When we moved to Sweden, there were 3 things that made me anxious: residence card, job, and apartment.
I had none of these when I arrived in Sweden, and the following months, I lived with uncertainties.
Among those things, the apartment was the least of the problem, as we would find it a few weeks after we arrive. We were lucky though. If you’re not familiar with the housing situation in Sweden, one word that sums it best is hell. The housing shortage is a nationwide problem, and for immigrants without connection and/or ample knowledge of the system, the chance of getting an apartment to rent is even slimmer. By a stroke of luck, we got a small, basement apartment in the outskirt of Gothenburg 1 month after we moved here. We got even luckier when we found another place which would become our current apartment. It’s a much better place in a much better location, and one of the reasons I feel more at home here.
The view from our bedroom window. After living in a basement, having big windows with lots of light coming in feels like a luxury.
As for the job, I wrote about my woes here. It was a struggle, but I finally secured a digital marketing position in a PR company 5 months after moving here. Things got a lot easier after that.
The longest, hardest battle was to get a residence card. Migrationsverket (the Swedish Migration Agency) is notorious for their slow process. I was issued a temporary residence card that expired in November, and my application to renew it turned out to be a drawn-out process. Contacting Migrationsverket was useless, as it was clear they only copied and pasted the answers from a manual (without even bothering to read my inquiries, I’d venture to say). The responses to almost all my emails were like this:
Thank you for your e-mail. We received your application and a decision has not yet been made. Unfortunately, we cannot give an exact answer for when a decision will be made but we provide approximate waiting times on our website: [link].”
As if I hadn’t known that link. I’d been checking it every few days and it said the estimated time for a decision was 10-15 months, way beyond the deadline set by the EU.
Under the EU Directive 2004/38/EC, they had 6 months to conclude my application. When I pointed this out and reminded them (because, honestly, they’d been acting as if they weren’t aware of this directive), I got the most ridiculous BS as an answer:
“It is correct that an EU directive says that a person should get a decision within six months. Due to the fact that it is a directive, it is depending on the circumstances for example, if there is more applications than usual, the Swedish Migration Agency’s processing time might be longer than the directive says.”

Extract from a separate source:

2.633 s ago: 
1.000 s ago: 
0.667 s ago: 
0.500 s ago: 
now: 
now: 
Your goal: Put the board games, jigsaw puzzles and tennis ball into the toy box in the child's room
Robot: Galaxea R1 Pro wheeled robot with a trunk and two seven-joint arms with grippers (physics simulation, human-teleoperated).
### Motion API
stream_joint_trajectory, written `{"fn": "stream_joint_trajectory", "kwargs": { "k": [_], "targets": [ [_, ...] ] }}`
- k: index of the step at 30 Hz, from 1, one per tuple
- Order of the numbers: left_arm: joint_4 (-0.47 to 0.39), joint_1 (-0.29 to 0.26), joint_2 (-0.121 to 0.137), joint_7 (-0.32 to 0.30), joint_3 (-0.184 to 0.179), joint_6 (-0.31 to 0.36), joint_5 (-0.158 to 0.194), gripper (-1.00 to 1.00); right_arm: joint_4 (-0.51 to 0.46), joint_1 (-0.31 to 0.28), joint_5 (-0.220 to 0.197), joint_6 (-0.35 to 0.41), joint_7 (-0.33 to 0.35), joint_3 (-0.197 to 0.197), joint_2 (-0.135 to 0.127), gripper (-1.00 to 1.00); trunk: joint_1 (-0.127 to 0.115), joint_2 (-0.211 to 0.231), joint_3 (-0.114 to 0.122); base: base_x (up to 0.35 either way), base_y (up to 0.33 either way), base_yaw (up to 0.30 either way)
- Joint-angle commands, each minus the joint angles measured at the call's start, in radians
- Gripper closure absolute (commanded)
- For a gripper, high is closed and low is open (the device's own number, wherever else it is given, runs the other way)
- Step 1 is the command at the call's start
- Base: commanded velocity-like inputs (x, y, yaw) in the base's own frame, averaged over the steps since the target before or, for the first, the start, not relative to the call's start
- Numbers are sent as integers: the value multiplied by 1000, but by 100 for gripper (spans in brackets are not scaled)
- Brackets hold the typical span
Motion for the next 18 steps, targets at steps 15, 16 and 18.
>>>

Spoiler alert: the directive does NOT work like that. I’m not sure if they simply didn’t understand or they thought they could fool me.
So when the deadline was approaching and I saw no progress on my application, I sent an email to my caseworker to let her know that the deadline was in 2 days, and I would not hesitate to seek legal counsel if I didn’t have a decision by then.
And boy, did they sort it out quickly then.
Today I got my residence card. It’s been a long time coming, or in the words of my Brit guy, “About bloody time!”
It took almost a year since I moved to Sweden, and finally, finally I can feel at ease. I can stop worrying and actually enjoy living here.
The mark of a fresh start. These crocuses, and that residence card.
It just so happens that spring is coming too. We had a few sunny days last week, and the effect it had on people’s moods was apparent. Everybody was suddenly chirpy and smiley – a far cry from the subdued atmosphere in the winter.
Last weekend, H and I took a walk along the canal to enjoy the blue sky. Neither the gusts nor the cold deterred us, and that’s how you know when you’re truly desperate for a little bit of sun.
Ah, the highs and lows of living in the north.